Jump in Shoplifting Hurt Penney

Customers ride the escalator at a J.C. Penney store in New York
Shoppers are buying more at J.C. Penney Co. They're also stealing more.
The retailer said Wednesday that theft spiked in the third quarter after it removed sensor security tags from merchandise while it shifted to a new inventory-tracking system that uses radio tags.
Shoplifting took a full percentage point off the department store chain's profit margins during the quarter, Chief Executive Myron "Mike" Ullman said. That was just one more weight that dragged the 1,100-store chain down to a loss of nearly half a billion dollars even as it showed some improvement getting long disaffected customers to spend again.
Penney is struggling to right itself after a disastrous overhaul under former Apple Inc. executive Ron Johnson, who drove customers away when he did away with promotions and eliminated in-house brands in an effort to simplify and modernize the chain's offerings.
That bad bet pushed Penney into a loss of $1 billion last year and continues to plague the company. The need to liquidate old inventory did further damage to profits in the last quarter and will continue through the end of the year. Penney also wrote down the value of some tax offsets by $184 million.
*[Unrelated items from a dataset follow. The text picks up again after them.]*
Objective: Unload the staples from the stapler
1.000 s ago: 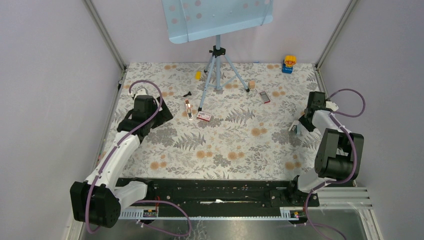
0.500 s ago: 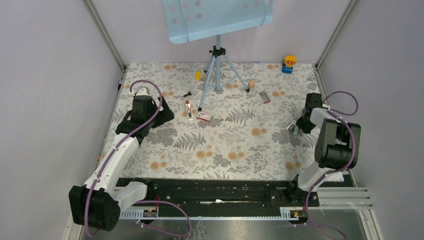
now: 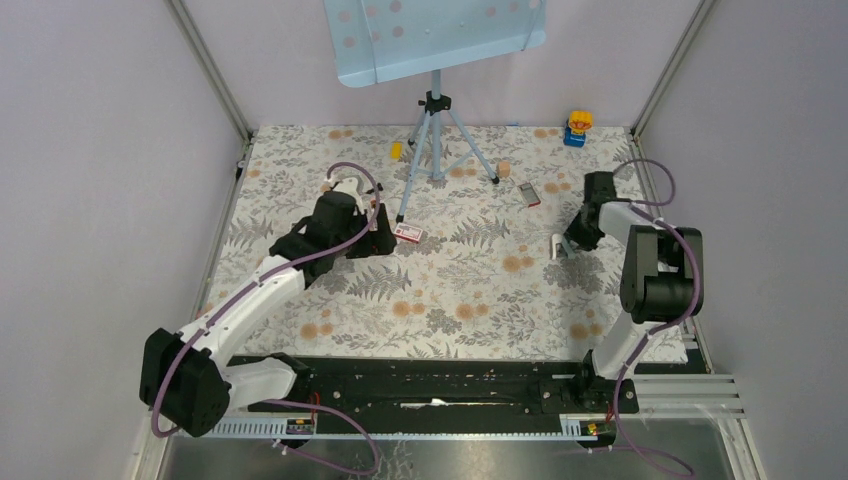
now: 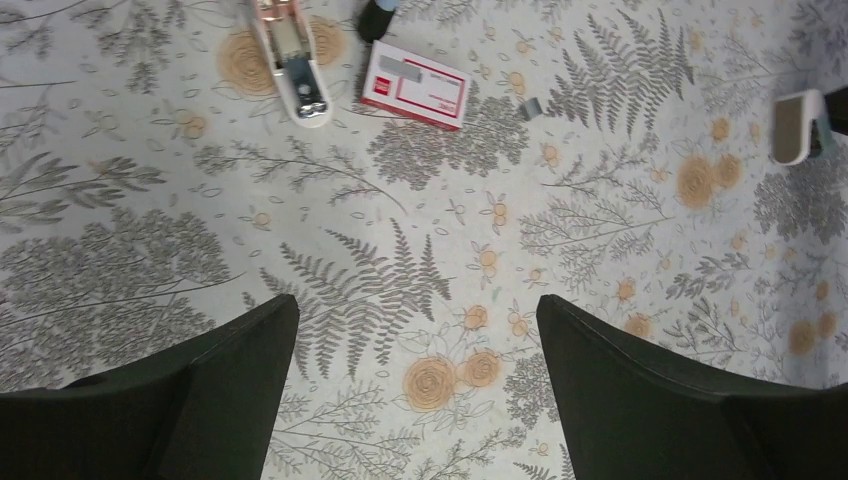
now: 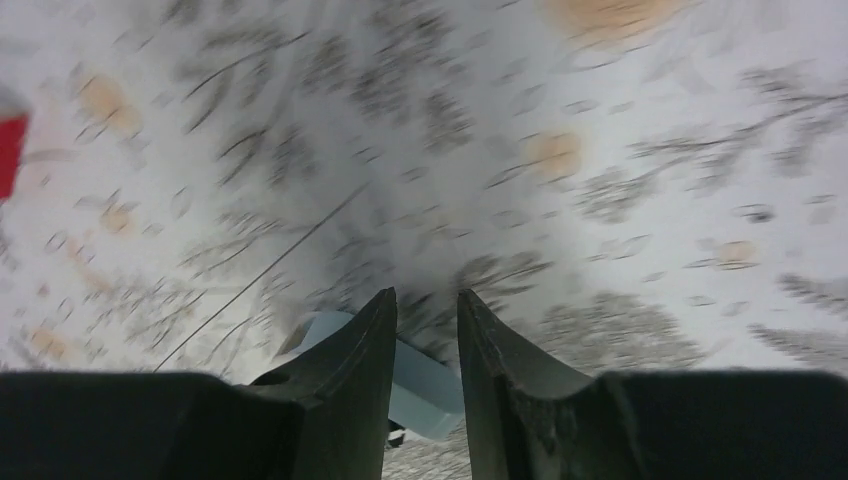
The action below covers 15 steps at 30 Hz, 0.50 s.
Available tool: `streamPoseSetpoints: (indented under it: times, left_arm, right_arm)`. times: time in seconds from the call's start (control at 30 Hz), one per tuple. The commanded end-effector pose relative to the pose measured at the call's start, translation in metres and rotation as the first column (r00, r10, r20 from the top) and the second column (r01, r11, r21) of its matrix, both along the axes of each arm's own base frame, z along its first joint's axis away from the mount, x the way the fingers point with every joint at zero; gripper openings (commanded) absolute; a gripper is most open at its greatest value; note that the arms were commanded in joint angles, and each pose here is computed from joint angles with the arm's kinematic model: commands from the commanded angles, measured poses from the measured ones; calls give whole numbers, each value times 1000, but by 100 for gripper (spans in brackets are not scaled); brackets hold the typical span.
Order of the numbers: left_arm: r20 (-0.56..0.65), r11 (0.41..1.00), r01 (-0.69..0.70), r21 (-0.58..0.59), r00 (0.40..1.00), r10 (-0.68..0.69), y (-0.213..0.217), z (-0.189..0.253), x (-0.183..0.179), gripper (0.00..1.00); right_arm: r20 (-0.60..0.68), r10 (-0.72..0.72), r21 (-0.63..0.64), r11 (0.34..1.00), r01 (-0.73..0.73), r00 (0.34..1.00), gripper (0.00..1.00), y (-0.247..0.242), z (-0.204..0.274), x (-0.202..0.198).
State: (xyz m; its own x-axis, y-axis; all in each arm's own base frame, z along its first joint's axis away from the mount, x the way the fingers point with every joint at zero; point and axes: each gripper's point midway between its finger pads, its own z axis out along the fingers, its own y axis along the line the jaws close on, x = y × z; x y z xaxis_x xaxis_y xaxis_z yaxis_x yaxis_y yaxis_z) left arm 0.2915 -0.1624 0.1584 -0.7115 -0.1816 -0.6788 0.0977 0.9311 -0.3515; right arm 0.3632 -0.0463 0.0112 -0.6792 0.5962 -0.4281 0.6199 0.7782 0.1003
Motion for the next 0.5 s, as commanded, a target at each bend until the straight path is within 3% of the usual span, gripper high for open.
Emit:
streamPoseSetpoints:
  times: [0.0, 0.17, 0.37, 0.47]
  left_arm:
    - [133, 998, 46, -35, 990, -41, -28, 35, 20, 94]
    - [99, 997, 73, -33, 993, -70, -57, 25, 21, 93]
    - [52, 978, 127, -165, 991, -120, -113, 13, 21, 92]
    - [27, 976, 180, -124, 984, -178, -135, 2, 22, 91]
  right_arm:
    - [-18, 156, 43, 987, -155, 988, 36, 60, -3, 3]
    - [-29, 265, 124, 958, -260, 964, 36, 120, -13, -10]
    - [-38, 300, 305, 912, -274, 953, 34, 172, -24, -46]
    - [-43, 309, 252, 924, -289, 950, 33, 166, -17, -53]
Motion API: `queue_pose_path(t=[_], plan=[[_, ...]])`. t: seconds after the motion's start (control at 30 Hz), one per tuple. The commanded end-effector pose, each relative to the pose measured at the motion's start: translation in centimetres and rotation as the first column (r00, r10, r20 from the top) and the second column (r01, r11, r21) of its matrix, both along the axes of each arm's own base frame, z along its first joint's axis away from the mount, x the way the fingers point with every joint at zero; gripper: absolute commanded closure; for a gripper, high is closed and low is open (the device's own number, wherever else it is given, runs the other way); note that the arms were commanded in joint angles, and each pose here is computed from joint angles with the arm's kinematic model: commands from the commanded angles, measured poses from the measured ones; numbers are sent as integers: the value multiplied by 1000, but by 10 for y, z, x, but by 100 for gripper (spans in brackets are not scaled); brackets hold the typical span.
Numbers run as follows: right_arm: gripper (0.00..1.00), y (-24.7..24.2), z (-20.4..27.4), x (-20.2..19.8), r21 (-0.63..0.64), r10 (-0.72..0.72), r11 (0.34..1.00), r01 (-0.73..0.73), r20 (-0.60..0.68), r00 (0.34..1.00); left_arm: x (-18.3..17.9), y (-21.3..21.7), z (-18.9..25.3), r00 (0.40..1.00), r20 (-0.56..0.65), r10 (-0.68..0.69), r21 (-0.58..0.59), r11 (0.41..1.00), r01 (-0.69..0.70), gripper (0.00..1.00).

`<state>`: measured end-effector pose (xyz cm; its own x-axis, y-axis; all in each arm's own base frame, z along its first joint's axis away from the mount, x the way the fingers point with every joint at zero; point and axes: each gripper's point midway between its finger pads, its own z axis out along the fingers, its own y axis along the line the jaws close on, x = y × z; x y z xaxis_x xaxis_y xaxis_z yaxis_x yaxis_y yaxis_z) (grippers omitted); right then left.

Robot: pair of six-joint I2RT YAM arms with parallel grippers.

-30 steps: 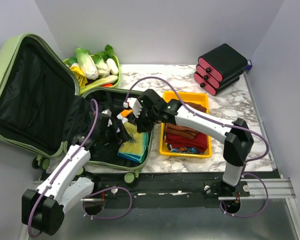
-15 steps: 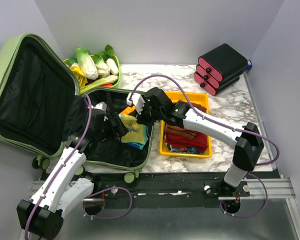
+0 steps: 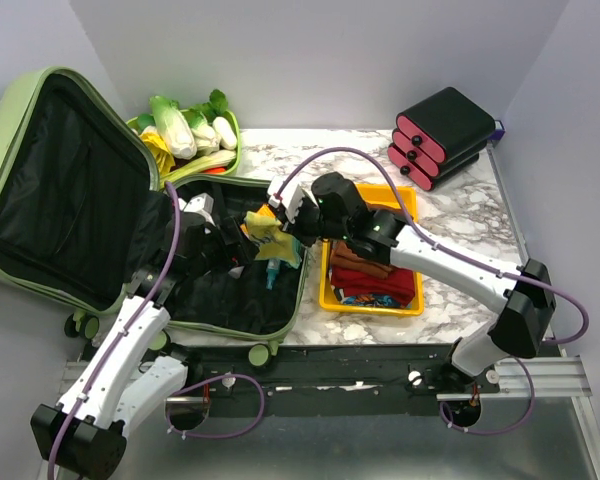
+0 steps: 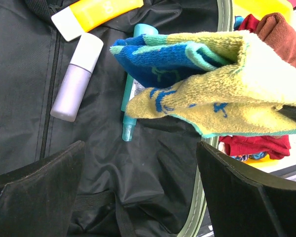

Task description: Open, take out, and arrange the luggage

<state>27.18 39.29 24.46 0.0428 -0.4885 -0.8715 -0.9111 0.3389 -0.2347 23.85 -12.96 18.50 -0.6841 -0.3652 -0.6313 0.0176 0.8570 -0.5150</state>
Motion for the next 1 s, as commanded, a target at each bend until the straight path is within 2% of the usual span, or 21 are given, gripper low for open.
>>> queue_pose_path(t=[0.0,0.3,0.53,0.63,0.8,0.97], plan=[[99,-11,29,2,49,-49,998,46,68,996,3,3,17,998,65,5,6,1000,-5,1],[99,-45,57,-11,77,-151,986,150,12,988,-7,4,42,987,158,-27,-8,1000,28,1],[99,-88,65,-51,54,-152,986,156,-75,986,-9,17,50,982,190,15,24,1000,-20,1],[99,-111,59,-62,24,-196,980,200,-110,974,-9,21,47,983,183,25,48,998,-34,1],[99,-157,46,-69,0,-329,944,331,-91,940,-7,27,40,985,169,46,78,995,-59,1],[99,-173,31,-67,-27,-368,930,367,-101,924,-5,27,36,987,152,44,89,994,-58,1]])
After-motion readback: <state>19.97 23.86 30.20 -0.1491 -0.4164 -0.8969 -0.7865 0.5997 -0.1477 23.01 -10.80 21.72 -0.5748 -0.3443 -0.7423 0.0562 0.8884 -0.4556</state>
In all, Penney reported a loss of $489 million for the three months ended Nov. 2, compared with a year-earlier loss of $123 million. Sales fell 5.1% to $2.78 billion, compared with a drop of 27% a year earlier.
Sales excluding newly opened or long closed stores fell 4.8% in the third quarter, but ticked up in October for the first time since December 2011. Mr. Ullman stuck to his forecast that they would be positive in the crucial holiday quarter as well, finally stopping a long slide.
Store traffic was up in November, and the company said it is doing a better job of getting browsers to buy.
Then there is the shoplifting. Penney unveiled plans in early 2012 to add radio frequency identification, or RFID, tags to every item in its stores.
The tags are more expensive than traditional bar codes, but they promise to make it easier to manage inventory. Sensor tags designed to prevent theft were removed from merchandise, because they would have interfered with the radio frequency, a person familiar with the situation said.
At the same time, Penney had switched to a friendlier return policy that did not require customers to present a receipt. The combination gave people the opportunity to grab armloads of merchandise off store shelves, walk over to a cash register and return the goods on the spot, the person said.
Mr. Ullman indicated on a conference call with analysts Wednesday that the move away from sensors actually encouraged thieves to come to Penney. Competitors were still using the devices, so "most of the theft comes to our place," he said.
Penney, which scaled back its storewide RFID ambitions in January, said that rising store traffic had made thefts a big enough problem in the August to October period to disclose to investors.
The company is now retagging items on the sales floors with sensors, as well as tagging those that it is bringing in. It also recently tightened its return policy by giving store credit, rather than a refund, to customers who return goods without a receipt and are unable to produce the credit card used for purchase.
Mr. Ullman also said the bulk of the effort to clear old inventory should be completed in the first quarter of the new year.
"As we come out of the third quarter and go into the fourth, obviously we're seeing traction, and we're seeing things move in the right direction," Kenneth Hannah, Penney's chief financial officer, said on the conference call to discuss earnings.
Nevertheless, executives declined to give a time frame for when Penney's earnings before interest, taxes, depreciation and amortization—a measure of its ability to generate cash—would turn positive.
Mr. Hannah said he and Mr. Ullman would be in a better position to get "a little more specific around 2014 and Ebitda" when the company reports fourth-quarter earnings. But for now, he said, "we're not ready to provide that level of detail."
Analysts are closely watching Penney's earnings for clues as to whether it will be able to get through this year without raising more money. Penney said it would end the year with more than $2 billion in cash and borrowing ability, unchanged from its previous forecasts.
Penney's shares closed up 8.4% on the day at $9.44, as investors latched on to Mr. Ullman's comments about the all-important year-end shopping season. The stock remains down more than 52% on the year.
"Our margins are not yet improving as much as sales, but we are making progress," Mr. Ullman said.